§ **YOUR TASK**: The whole listing below needs to be duplicated exactly, pictures aside.

#### DATA PROVIDED

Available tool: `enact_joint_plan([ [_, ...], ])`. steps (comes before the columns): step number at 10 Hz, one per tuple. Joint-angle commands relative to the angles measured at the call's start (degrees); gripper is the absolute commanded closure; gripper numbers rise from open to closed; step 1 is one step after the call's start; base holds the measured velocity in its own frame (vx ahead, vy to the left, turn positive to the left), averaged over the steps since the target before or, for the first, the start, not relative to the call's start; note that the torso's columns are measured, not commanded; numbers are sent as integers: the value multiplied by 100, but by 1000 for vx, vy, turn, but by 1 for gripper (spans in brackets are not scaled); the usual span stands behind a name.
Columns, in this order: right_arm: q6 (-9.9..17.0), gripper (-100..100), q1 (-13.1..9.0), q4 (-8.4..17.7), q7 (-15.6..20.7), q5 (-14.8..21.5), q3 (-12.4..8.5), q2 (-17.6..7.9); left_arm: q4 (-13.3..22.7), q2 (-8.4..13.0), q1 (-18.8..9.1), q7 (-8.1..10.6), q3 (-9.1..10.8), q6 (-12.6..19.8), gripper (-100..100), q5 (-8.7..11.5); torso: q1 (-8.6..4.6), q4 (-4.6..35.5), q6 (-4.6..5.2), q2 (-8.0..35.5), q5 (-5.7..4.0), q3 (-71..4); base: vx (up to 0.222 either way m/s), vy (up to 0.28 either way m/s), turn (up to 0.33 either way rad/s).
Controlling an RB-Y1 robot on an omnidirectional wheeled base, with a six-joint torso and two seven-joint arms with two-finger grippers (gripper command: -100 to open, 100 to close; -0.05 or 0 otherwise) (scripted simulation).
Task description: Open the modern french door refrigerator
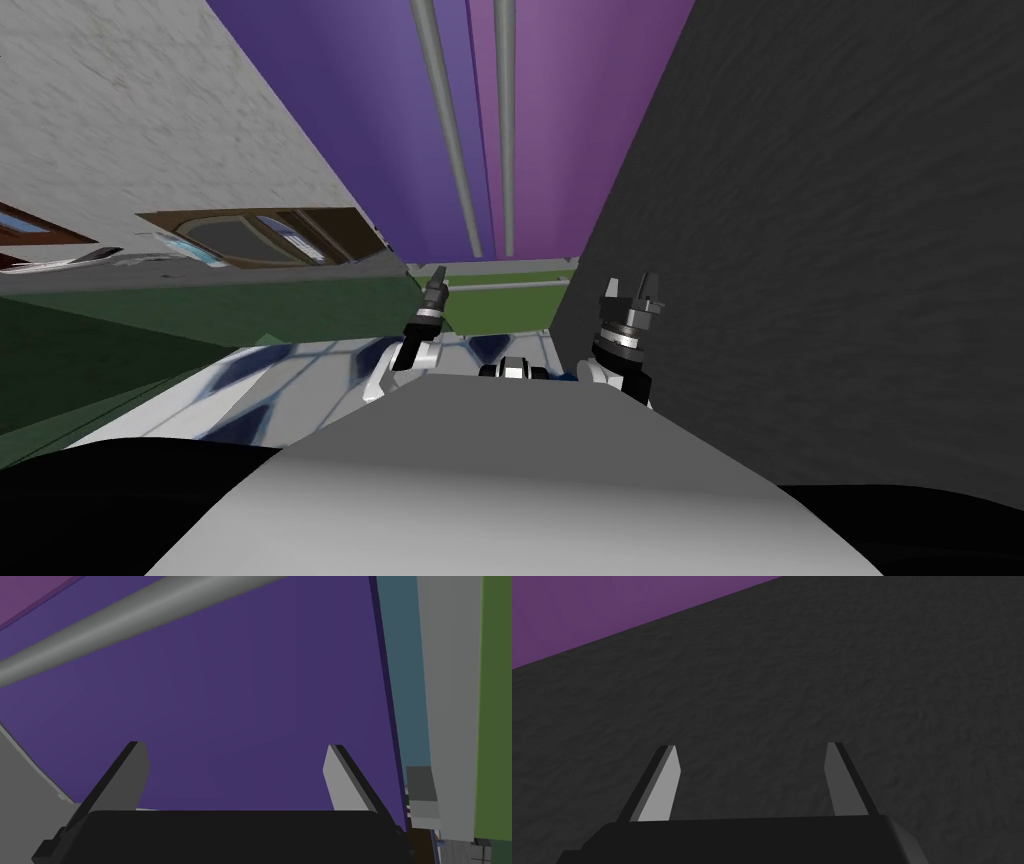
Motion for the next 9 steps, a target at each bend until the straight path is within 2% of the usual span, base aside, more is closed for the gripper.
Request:
enact_joint_plan([
  [1, 0, 0, 0, 0, 0, 0, 0, 0, -47, 21, -91, -37, -12, 330, -100, -134, -1, 0, 3, 0, 0, 0, 5, 2, -52],
  [3, 0, 0, -1, 0, 0, 0, 0, 0, -109, 31, -257, -114, -45, 706, -100, -379, -2, 0, 4, 1, -1, 0, 6, 2, -143],
  [4, 0, 0, 0, 0, 0, 0, 0, 0, -109, 31, -257, -114, -45, 818, -100, -379, -2, 0, 3, -1, -1, 0, 6, 4, -53],
  [5, 0, 0, 0, 0, 0, 0, 0, 0, -137, 33, -342, -153, -62, 1019, -100, -503, 0, 0, 0, 0, 0, 0, 6, 2, -97],
  [6, 0, 0, 0, 0, 0, 0, 0, 0, -137, 33, -342, -153, -62, 1069, -100, -503, -1, 0, 3, 0, 0, 0, 5, 3, -59],
  [7, 0, 0, 0, 0, 0, 0, 0, 0, -164, 36, -429, -193, -79, 1283, -100, -630, -1, 0, 1, 1, 0, 1, 6, 2, -110],
  [8, 0, 0, 0, 0, 0, 0, 0, 0, -164, 36, -429, -193, -79, 1323, -100, -630, -2, 0, 4, 0, -1, 0, 5, 4, -54],
  [9, 0, 0, 0, 0, 0, 0, 0, 0, -189, 39, -518, -233, -96, 1547, -100, -757, -1, 0, 1, 1, 0, 0, 5, 2, -104],
])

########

§ **SOLUTION TO THIS EXERCISE**:
Available tool: `enact_joint_plan([ [_, ...], ])`. steps (comes before the columns): step number at 10 Hz, one per tuple. Joint-angle commands relative to the angles measured at the call's start (degrees); gripper is the absolute commanded closure; gripper numbers rise from open to closed; step 1 is one step after the call's start; base holds the measured velocity in its own frame (vx ahead, vy to the left, turn positive to the left), averaged over the steps since the target before or, for the first, the start, not relative to the call's start; note that the torso's columns are measured, not commanded; numbers are sent as integers: the value multiplied by 100, but by 1000 for vx, vy, turn, but by 1 for gripper (spans in brackets are not scaled); the usual span stands behind a name.
Columns, in this order: right_arm: q6 (-9.9..17.0), gripper (-100..100), q1 (-13.1..9.0), q4 (-8.4..17.7), q7 (-15.6..20.7), q5 (-14.8..21.5), q3 (-12.4..8.5), q2 (-17.6..7.9); left_arm: q4 (-13.3..22.7), q2 (-8.4..13.0), q1 (-18.8..9.1), q7 (-8.1..10.6), q3 (-9.1..10.8), q6 (-12.6..19.8), gripper (-100..100), q5 (-8.7..11.5); torso: q1 (-8.6..4.6), q4 (-4.6..35.5), q6 (-4.6..5.2), q2 (-8.0..35.5), q5 (-5.7..4.0), q3 (-71..4); base: vx (up to 0.222 either way m/s), vy (up to 0.28 either way m/s), turn (up to 0.33 either way rad/s).
Controlling an RB-Y1 robot on an omnidirectional wheeled base, with a six-joint torso and two seven-joint arms with two-finger grippers (gripper command: -100 to open, 100 to close; -0.05 or 0 otherwise) (scripted simulation).
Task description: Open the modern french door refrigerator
Motion for the next 9 steps, a target at each bend until the straight path is within 2% of the usual span, base aside, more is closed for the gripper.
Request:
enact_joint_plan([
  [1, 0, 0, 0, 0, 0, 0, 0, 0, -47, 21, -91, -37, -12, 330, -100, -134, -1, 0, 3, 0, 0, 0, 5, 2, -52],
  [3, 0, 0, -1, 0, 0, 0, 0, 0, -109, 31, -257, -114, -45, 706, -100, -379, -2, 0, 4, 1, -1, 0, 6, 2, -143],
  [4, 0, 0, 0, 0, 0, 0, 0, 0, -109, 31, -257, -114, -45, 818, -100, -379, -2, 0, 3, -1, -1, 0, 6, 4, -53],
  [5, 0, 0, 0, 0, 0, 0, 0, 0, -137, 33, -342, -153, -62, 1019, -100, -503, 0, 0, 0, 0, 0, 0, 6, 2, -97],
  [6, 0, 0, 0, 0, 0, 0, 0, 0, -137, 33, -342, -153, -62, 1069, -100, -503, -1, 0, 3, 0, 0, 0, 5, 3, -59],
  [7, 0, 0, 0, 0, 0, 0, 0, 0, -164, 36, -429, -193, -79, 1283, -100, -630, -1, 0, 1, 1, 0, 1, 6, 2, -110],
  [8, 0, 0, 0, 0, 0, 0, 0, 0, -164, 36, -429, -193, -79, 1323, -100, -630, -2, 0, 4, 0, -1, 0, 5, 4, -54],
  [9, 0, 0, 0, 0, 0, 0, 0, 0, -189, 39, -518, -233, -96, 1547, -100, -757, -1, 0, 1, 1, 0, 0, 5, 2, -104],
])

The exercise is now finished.